Stickler noted in his prepared testimony that his experience working in mines will only add to his determination in ensuring working safety. He recalled working underground in West Virginia in 1968 when a methane gas explosion in an adjacent mine killed 78 workers.
"The sights and sounds of that experience, as well as other tragic mine accidents, will be with me as long as I live," he said.
Investigation Team Appointed
In other MSHA news, MSHA Jan. 31 announced the appointment of a team to investigate the underground coal mine fire at the Aracoma Alma Mine No. 1 in Melville, W.Va. Two miners were killed in a Jan. 19 fire at the mine.
"MSHA's investigation will look into the cause of the Alma Mine fire and any violations of safety and health standards," said David Dye, acting assistant secretary of labor for mine safety and health. "We will conduct a thorough investigation to ensure we find the root cause of this accident to help prevent similar accidents in the future."

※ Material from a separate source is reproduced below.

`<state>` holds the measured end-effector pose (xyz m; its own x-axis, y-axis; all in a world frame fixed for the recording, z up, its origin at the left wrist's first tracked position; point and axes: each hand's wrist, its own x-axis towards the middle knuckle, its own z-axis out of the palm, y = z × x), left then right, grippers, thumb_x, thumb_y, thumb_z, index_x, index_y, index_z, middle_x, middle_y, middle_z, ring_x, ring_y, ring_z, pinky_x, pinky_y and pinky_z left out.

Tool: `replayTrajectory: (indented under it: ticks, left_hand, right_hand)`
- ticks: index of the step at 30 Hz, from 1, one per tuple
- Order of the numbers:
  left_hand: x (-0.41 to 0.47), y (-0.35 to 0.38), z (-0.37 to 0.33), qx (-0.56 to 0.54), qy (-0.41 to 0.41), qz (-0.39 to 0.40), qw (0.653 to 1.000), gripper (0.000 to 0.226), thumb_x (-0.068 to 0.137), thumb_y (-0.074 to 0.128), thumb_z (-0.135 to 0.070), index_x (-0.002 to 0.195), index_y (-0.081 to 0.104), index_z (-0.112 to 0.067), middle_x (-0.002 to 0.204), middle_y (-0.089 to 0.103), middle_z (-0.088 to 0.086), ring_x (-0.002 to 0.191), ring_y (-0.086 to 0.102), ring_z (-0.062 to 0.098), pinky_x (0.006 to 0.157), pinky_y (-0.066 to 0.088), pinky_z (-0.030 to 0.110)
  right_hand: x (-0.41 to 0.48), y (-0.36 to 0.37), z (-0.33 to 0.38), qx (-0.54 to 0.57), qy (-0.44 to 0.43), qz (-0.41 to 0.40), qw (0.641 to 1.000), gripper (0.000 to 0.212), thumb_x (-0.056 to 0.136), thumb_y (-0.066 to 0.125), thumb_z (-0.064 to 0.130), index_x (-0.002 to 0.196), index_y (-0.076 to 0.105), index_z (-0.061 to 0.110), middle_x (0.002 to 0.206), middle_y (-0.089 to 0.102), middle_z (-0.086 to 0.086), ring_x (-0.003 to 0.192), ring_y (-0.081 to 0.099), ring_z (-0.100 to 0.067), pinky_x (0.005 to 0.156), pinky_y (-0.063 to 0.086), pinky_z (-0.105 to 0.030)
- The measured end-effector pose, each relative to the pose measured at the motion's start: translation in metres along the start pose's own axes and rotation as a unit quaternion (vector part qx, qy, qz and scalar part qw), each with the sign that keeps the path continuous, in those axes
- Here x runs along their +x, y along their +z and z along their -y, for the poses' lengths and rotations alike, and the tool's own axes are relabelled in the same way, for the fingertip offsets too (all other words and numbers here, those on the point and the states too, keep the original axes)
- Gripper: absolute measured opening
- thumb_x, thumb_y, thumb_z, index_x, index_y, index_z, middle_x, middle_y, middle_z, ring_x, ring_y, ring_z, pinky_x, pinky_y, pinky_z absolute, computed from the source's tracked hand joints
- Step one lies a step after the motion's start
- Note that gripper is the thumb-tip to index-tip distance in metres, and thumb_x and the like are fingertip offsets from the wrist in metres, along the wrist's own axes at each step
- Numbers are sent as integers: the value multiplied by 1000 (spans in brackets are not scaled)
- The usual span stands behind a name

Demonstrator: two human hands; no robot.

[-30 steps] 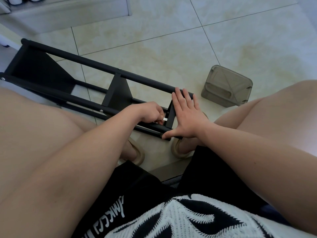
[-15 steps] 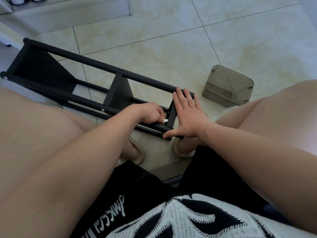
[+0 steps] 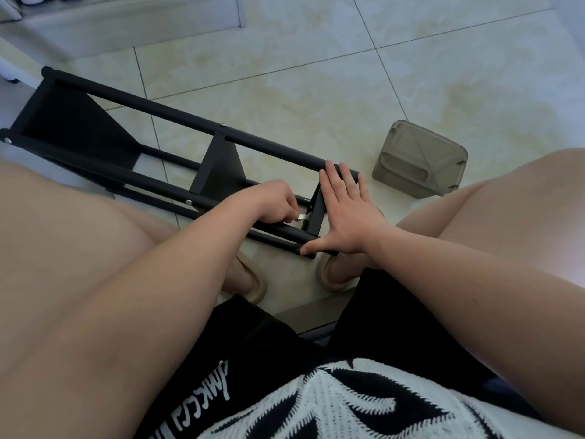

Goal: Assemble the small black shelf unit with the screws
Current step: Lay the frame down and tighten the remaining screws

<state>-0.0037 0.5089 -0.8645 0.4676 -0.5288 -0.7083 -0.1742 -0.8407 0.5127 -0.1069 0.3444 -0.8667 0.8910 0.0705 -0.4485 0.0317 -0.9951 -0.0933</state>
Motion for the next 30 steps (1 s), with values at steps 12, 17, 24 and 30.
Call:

An independent team of MSHA mine safety professionals nationwide will evaluate all aspects of the accident, including potential causes and compliance with federal health and safety standards. The team will examine the accident site, interview mine personnel and others with relevant information, review records and plans and inspect any mining equipment involved at the mine. A formal report issued by MSHA will summarize the findings and conclusions of the investigative team, identifying root causes of the accident and how the incident unfolded.
Any contributing violations of federal mine safety standards that may exist will be cited at the conclusion of the investigation.
Dye announced last week that Kenny Murray, MSHA district manager, Pikeville, Ky., is heading the team.
Murray has held a number of positions in his career with the agency, including special assistant to the administrator and assistant district manager. He has extensive experience in mine rescue and recovery operations and accident investigations.
Other team members include Michael Finnie, supervisory special investigator, Madisonville, Ky.; Anthony Webb, staff assistant, Pikeville, Ky.; Charles Pogue, roof control specialist, Prosperity, Pa.; Ronald Stahlhut, electrical specialist, Vincennes, Ind.; Anthony Burke, coal mine inspector, Whitesburg, Ky.; Dennis Beiter, supervisory mining engineer, Triadelphia, W.Va.; Derrick Tjernlund, mining engineer, Triadelphia, W.Va.; William Francart, fire protection engineer, Pittsburgh; and attorneys Keith Bell and Dan Barish, Department of Labor Solicitor's Office, Arlington, Va.
Since the initial hours of the incident, MSHA personnel have maintained a constant presence at the mine site, accompanying mine rescue teams underground, providing technical assistance and monitoring ongoing conditions at the mine.